As large language models (LLMs) move from research to production, understanding how inference engines behave in real time has become both essential and elusive. Unlike general-purpose engines such as ONNX Runtime, today's LLM inference systems offer little operator-level visibility, leaving developers blind to where time and resources go. Even basic questions -- is this workload memory-bound or compute-bound? -- often remain unanswered. To close this gap, we develop a fine-grained, non-intrusive profiling framework for modern LLM inference engines, exemplified by llama.cpp but applicable to similar runtime architectures. Built on extended Berkeley Packet Filter (eBPF) technology, our system dynamically attaches probes to runtime functions across multiple layers -- without modifying or recompiling the source. It transforms collected traces into rich visualizations of operators, graphs, timelines, and hardware counter trends, exposing how dense inference, Mixture-of-Experts routing, and operator offloading behave in practice. With less than 4% runtime overhead and high profiling fidelity, our framework makes LLM inference both transparent and diagnosable, turning performance profiling into a practical tool for optimization, scheduling, and resource-aware deployment.

翻译：随着大语言模型从研究走向生产应用，实时理解推理引擎的运行行为变得至关重要却又难以实现。
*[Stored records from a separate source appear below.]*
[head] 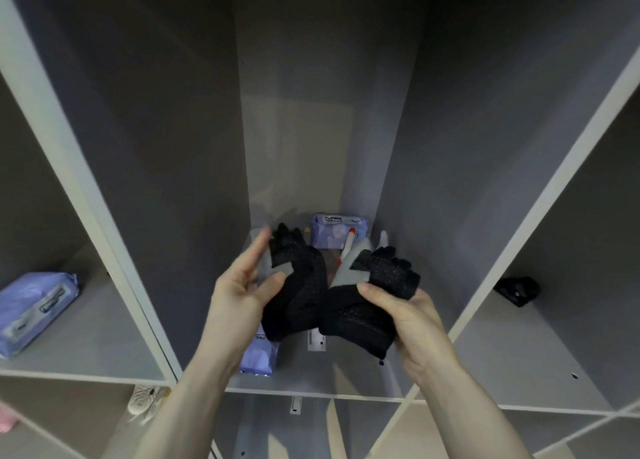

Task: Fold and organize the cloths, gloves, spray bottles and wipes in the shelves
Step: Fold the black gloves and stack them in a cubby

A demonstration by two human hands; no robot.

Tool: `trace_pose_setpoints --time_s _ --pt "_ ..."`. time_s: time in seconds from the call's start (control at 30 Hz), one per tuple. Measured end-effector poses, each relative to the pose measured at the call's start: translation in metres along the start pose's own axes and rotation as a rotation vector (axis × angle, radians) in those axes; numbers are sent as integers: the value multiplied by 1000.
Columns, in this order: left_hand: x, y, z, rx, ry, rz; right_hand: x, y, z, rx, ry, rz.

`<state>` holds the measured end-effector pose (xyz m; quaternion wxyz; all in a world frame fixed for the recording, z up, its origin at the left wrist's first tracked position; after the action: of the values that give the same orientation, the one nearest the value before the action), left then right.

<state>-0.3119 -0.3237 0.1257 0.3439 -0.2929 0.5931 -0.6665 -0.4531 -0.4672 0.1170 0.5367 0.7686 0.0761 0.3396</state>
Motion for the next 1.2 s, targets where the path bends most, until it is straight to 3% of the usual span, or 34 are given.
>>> trace_pose_setpoints --time_s 0.13,0.27,0.57,0.7,0.8,0.97,1.03,1.13,1.2 --pt "1 3 -2 16 -34 107 1 -1 1 -141 -39 -166" --pt "26 10 -7 12 32 205 16 -11 4 -302 -49 -325" --pt "49 16 -12 -50 25 232 32 -28 0 -468 -8 -587" --pt "49 16 -14 -167 69 18 35 -27 -10 -388 232 -535" --pt "41 15 -15 -241 111 -121 38 -29 -20 -446 383 -644" --pt "26 17 -14 -231 40 -170 32 -26 -26 -646 203 -590" --pt "25 16 -15 -257 60 -229 25 -21 -26 -454 103 -408" --pt "27 16 -21 -294 108 -232 21 -24 -25 105 203 26" --pt "32 23 -26 -323 135 -144 15 -30 -29 243 202 145"
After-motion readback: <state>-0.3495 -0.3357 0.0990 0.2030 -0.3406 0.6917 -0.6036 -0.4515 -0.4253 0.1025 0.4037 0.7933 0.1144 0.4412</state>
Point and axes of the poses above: each hand's wrist, its own z-axis towards the middle knuckle, its own x-axis out of the palm, y = z × x, the point moved 3 cm from there along z, towards the middle knuckle, and after that the axes turned 11 degrees about z, right-handed, at the moved point
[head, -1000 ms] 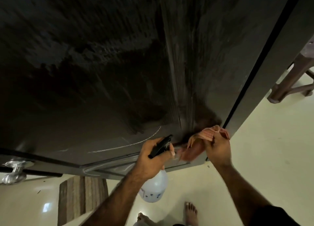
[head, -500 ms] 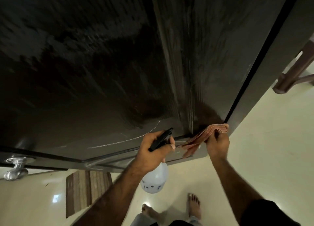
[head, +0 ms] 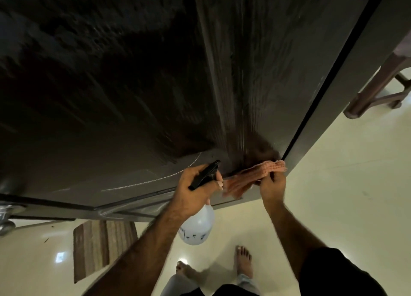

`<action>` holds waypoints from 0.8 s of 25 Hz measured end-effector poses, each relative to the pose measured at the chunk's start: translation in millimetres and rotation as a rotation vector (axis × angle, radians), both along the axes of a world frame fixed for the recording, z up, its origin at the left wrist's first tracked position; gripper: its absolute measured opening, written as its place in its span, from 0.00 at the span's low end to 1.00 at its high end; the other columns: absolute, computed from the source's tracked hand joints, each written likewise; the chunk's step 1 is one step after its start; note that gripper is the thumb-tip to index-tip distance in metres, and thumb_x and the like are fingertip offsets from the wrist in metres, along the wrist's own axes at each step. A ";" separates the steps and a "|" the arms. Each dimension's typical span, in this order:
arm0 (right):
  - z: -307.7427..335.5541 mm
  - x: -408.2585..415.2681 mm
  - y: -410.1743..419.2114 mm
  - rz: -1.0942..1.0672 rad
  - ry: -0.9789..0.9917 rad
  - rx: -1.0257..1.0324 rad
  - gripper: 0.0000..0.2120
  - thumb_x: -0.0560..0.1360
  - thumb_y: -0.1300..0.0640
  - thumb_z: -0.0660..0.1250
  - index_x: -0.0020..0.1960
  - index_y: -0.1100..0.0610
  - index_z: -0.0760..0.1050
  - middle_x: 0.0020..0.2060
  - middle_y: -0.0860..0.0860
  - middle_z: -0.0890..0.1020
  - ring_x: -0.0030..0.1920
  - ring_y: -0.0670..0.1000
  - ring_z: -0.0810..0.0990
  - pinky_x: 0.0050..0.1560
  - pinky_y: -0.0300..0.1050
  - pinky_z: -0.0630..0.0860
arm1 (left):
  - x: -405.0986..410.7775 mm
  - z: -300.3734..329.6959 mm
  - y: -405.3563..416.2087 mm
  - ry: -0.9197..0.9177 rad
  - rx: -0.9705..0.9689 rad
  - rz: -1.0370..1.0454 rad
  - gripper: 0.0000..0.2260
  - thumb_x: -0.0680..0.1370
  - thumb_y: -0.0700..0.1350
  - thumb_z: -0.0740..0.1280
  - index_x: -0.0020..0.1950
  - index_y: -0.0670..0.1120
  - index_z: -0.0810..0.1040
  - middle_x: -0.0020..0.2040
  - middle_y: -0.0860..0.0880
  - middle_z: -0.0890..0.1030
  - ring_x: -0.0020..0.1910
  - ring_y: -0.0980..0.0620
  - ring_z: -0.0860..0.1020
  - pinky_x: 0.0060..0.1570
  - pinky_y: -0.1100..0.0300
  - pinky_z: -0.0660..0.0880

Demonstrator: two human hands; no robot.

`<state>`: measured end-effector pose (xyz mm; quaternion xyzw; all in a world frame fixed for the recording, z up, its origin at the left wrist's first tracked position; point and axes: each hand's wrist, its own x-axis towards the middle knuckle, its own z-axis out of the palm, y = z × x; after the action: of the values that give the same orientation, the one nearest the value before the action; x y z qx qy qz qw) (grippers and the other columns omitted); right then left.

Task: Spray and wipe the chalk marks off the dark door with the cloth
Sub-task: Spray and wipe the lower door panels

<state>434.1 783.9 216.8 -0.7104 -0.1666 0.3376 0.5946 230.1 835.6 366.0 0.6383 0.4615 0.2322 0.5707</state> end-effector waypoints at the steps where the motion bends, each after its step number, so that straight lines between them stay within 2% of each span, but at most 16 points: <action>1: 4.7 -3.1 2.6 -0.053 0.146 0.003 0.12 0.86 0.56 0.65 0.68 0.54 0.78 0.58 0.56 0.85 0.60 0.61 0.84 0.61 0.67 0.83 | -2.2 0.8 -1.3 0.006 -0.001 -0.011 0.01 0.76 0.37 0.73 0.45 0.40 0.83 0.36 0.48 0.82 0.27 0.56 0.75 0.41 0.33 0.82; 3: 30.2 -0.7 15.4 -0.144 0.240 0.083 0.13 0.85 0.58 0.66 0.69 0.52 0.78 0.58 0.54 0.85 0.60 0.60 0.85 0.59 0.61 0.84 | -7.5 2.5 -0.2 0.023 -0.003 0.000 0.02 0.75 0.39 0.73 0.45 0.41 0.84 0.37 0.46 0.82 0.27 0.57 0.76 0.42 0.34 0.82; 5: 50.1 10.8 23.9 -0.201 0.055 0.228 0.11 0.85 0.56 0.65 0.64 0.59 0.78 0.53 0.58 0.85 0.54 0.57 0.86 0.53 0.55 0.86 | -11.0 -0.2 3.1 0.039 -0.010 0.023 0.05 0.74 0.42 0.73 0.46 0.40 0.84 0.38 0.43 0.83 0.27 0.55 0.76 0.37 0.46 0.80; 7: 49.8 17.4 23.6 -0.193 -0.082 0.277 0.11 0.86 0.54 0.62 0.58 0.61 0.77 0.47 0.53 0.85 0.49 0.50 0.86 0.50 0.49 0.84 | -11.2 -3.2 5.3 0.062 -0.018 0.051 0.09 0.73 0.44 0.74 0.48 0.40 0.84 0.36 0.45 0.82 0.28 0.54 0.77 0.36 0.50 0.77; 8: 39.5 16.6 22.0 -0.173 -0.023 0.282 0.10 0.87 0.53 0.62 0.58 0.59 0.77 0.45 0.48 0.84 0.47 0.45 0.85 0.50 0.45 0.83 | -9.7 -3.2 5.3 0.069 -0.019 0.057 0.09 0.73 0.44 0.74 0.49 0.39 0.83 0.36 0.47 0.81 0.28 0.54 0.77 0.37 0.51 0.77; 9: 28.8 14.1 17.5 -0.163 0.133 0.268 0.09 0.87 0.51 0.63 0.59 0.57 0.76 0.44 0.44 0.84 0.46 0.42 0.84 0.49 0.42 0.82 | -7.6 -1.9 4.8 0.063 -0.014 0.044 0.07 0.74 0.43 0.74 0.49 0.40 0.84 0.37 0.47 0.82 0.29 0.55 0.77 0.36 0.51 0.77; 11: 21.6 5.3 11.1 -0.208 0.520 0.261 0.20 0.80 0.42 0.72 0.61 0.55 0.75 0.48 0.49 0.84 0.47 0.48 0.84 0.51 0.46 0.81 | -3.2 3.6 2.4 0.037 0.005 0.004 0.03 0.76 0.39 0.73 0.47 0.41 0.84 0.39 0.48 0.83 0.30 0.57 0.77 0.35 0.52 0.77; 12: 29.3 2.0 13.3 -0.234 0.663 0.224 0.23 0.78 0.38 0.71 0.64 0.53 0.75 0.54 0.53 0.83 0.50 0.51 0.83 0.53 0.48 0.79 | -2.5 5.4 2.1 0.029 0.006 0.004 0.01 0.76 0.38 0.73 0.47 0.40 0.84 0.39 0.49 0.83 0.30 0.57 0.77 0.35 0.52 0.77; 14: 55.4 -8.0 21.7 -0.222 0.706 0.141 0.19 0.87 0.40 0.58 0.72 0.48 0.73 0.62 0.53 0.82 0.54 0.53 0.82 0.58 0.49 0.78 | -5.2 8.1 2.4 0.033 -0.012 0.039 0.01 0.77 0.35 0.73 0.46 0.40 0.84 0.38 0.50 0.83 0.29 0.58 0.77 0.35 0.53 0.76; 15: 70.3 -13.3 23.4 -0.200 0.570 0.145 0.17 0.89 0.44 0.55 0.72 0.47 0.73 0.63 0.52 0.82 0.56 0.53 0.83 0.59 0.49 0.80 | -8.6 9.0 2.2 0.040 -0.017 0.055 0.02 0.77 0.35 0.74 0.46 0.40 0.84 0.39 0.49 0.83 0.29 0.58 0.77 0.35 0.53 0.76; 16: 89.5 -19.8 22.9 -0.164 0.353 0.171 0.18 0.89 0.46 0.55 0.76 0.48 0.71 0.62 0.50 0.83 0.58 0.52 0.84 0.59 0.48 0.81 | -12.8 9.0 2.3 0.046 -0.016 0.070 0.02 0.77 0.35 0.74 0.46 0.41 0.84 0.39 0.49 0.83 0.29 0.58 0.77 0.34 0.54 0.76; 18: 106.9 -26.1 18.5 -0.072 -0.024 0.301 0.22 0.88 0.51 0.62 0.80 0.51 0.66 0.62 0.44 0.82 0.61 0.46 0.82 0.63 0.41 0.80 | -21.6 12.3 1.2 0.056 -0.007 0.092 0.04 0.78 0.33 0.74 0.47 0.41 0.84 0.41 0.47 0.83 0.30 0.58 0.77 0.35 0.54 0.76; 20: 96.0 -22.3 16.3 0.036 -0.439 0.337 0.20 0.84 0.53 0.68 0.73 0.58 0.72 0.60 0.49 0.83 0.58 0.48 0.83 0.61 0.42 0.81 | -28.8 14.1 -0.4 0.061 0.014 0.111 0.04 0.78 0.32 0.73 0.47 0.40 0.84 0.41 0.47 0.83 0.30 0.58 0.76 0.35 0.54 0.76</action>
<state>411.7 800.2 312.8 -0.6545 -0.3580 0.1539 0.6479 201.4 835.2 380.1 0.6225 0.5115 0.2472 0.5383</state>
与ONNX Runtime等通用引擎不同，当前的大语言模型推理系统几乎不提供算子层级的可见性，导致开发者无法洞察时间和资源的实际消耗去向。即使是基础性问题——当前工作负载是内存受限还是计算受限？——也往往无法得到解答。为填补这一空白，我们开发了一种针对现代大语言模型推理引擎的细粒度、非侵入式性能剖析框架，该框架以llama.cpp为典型代表，但同样适用于类似的运行时架构。基于扩展伯克利数据包过滤器技术构建，我们的系统能够动态地将探针附加到跨多个层级的运行时函数——无需修改或重新编译源代码。它将收集到的追踪数据转化为丰富的可视化图表，包括算子视图、计算图、时间轴及硬件计数器趋势，从而揭示稠密推理、专家混合路由和算子卸载在实际运行中的行为特征。在低于4%的运行时开销和高保真剖析性能的条件下，我们的框架使大语言模型推理过程既透明又可诊断，将性能剖析转化为支持优化、调度和资源感知部署的实用工具。